§ **WHAT TO PRODUCE**:
Each line of the data should be given again exactly.
###
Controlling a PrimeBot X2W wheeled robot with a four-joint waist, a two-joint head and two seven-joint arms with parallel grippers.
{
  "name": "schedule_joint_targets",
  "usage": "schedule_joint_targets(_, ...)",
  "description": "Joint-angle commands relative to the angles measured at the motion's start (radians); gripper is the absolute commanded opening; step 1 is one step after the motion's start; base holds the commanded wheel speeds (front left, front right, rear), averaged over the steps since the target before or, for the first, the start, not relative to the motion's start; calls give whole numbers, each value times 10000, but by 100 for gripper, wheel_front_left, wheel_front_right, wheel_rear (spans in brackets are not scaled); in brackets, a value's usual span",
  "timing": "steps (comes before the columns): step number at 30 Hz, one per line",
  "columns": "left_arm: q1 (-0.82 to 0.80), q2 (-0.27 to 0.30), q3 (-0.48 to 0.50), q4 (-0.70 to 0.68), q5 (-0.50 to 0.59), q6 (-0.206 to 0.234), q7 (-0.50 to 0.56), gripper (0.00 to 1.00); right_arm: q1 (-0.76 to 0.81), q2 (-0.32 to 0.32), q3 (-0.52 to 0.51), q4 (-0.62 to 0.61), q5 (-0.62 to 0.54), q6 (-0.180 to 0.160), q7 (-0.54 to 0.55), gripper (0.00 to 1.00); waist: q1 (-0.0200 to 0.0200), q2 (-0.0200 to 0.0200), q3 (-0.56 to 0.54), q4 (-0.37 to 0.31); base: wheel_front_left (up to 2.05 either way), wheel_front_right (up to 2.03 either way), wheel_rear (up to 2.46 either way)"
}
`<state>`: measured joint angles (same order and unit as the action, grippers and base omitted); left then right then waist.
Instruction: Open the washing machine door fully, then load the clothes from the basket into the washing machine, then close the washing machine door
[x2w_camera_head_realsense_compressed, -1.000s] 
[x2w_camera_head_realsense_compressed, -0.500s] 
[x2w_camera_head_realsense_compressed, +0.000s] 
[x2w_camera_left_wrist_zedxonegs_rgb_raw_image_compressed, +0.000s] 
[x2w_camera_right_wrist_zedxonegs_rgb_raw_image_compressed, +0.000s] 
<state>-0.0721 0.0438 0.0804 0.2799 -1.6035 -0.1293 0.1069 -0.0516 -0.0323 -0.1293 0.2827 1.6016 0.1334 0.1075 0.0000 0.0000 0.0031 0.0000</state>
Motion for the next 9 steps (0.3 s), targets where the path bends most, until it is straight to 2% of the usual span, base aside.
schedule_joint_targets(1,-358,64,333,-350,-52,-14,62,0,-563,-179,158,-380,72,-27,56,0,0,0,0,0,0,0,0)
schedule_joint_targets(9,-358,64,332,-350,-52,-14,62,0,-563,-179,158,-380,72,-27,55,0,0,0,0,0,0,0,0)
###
§ **WRITTEN RESPONSE**:
Controlling a PrimeBot X2W wheeled robot with a four-joint waist, a two-joint head and two seven-joint arms with parallel grippers.
{
  "name": "schedule_joint_targets",
  "usage": "schedule_joint_targets(_, ...)",
  "description": "Joint-angle commands relative to the angles measured at the motion's start (radians); gripper is the absolute commanded opening; step 1 is one step after the motion's start; base holds the commanded wheel speeds (front left, front right, rear), averaged over the steps since the target before or, for the first, the start, not relative to the motion's start; calls give whole numbers, each value times 10000, but by 100 for gripper, wheel_front_left, wheel_front_right, wheel_rear (spans in brackets are not scaled); in brackets, a value's usual span",
  "timing": "steps (comes before the columns): step number at 30 Hz, one per line",
  "columns": "left_arm: q1 (-0.82 to 0.80), q2 (-0.27 to 0.30), q3 (-0.48 to 0.50), q4 (-0.70 to 0.68), q5 (-0.50 to 0.59), q6 (-0.206 to 0.234), q7 (-0.50 to 0.56), gripper (0.00 to 1.00); right_arm: q1 (-0.76 to 0.81), q2 (-0.32 to 0.32), q3 (-0.52 to 0.51), q4 (-0.62 to 0.61), q5 (-0.62 to 0.54), q6 (-0.180 to 0.160), q7 (-0.54 to 0.55), gripper (0.00 to 1.00); waist: q1 (-0.0200 to 0.0200), q2 (-0.0200 to 0.0200), q3 (-0.56 to 0.54), q4 (-0.37 to 0.31); base: wheel_front_left (up to 2.05 either way), wheel_front_right (up to 2.03 either way), wheel_rear (up to 2.46 either way)"
}
`<state>`: measured joint angles (same order and unit as the action, grippers and base omitted); left then right then waist.
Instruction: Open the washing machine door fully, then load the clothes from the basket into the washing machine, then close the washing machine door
[x2w_camera_head_realsense_compressed, -1.000s] 
[x2w_camera_head_realsense_compressed, -0.500s] 
[x2w_camera_head_realsense_compressed, +0.000s] 
[x2w_camera_left_wrist_zedxonegs_rgb_raw_image_compressed, +0.000s] 
[x2w_camera_right_wrist_zedxonegs_rgb_raw_image_compressed, +0.000s] 
<state>-0.0721 0.0438 0.0804 0.2799 -1.6035 -0.1293 0.1069 -0.0516 -0.0323 -0.1293 0.2827 1.6016 0.1334 0.1075 0.0000 0.0000 0.0031 0.0000</state>
Motion for the next 9 steps (0.3 s), targets where the path bends most, until it is straight to 2% of the usual span, base aside.
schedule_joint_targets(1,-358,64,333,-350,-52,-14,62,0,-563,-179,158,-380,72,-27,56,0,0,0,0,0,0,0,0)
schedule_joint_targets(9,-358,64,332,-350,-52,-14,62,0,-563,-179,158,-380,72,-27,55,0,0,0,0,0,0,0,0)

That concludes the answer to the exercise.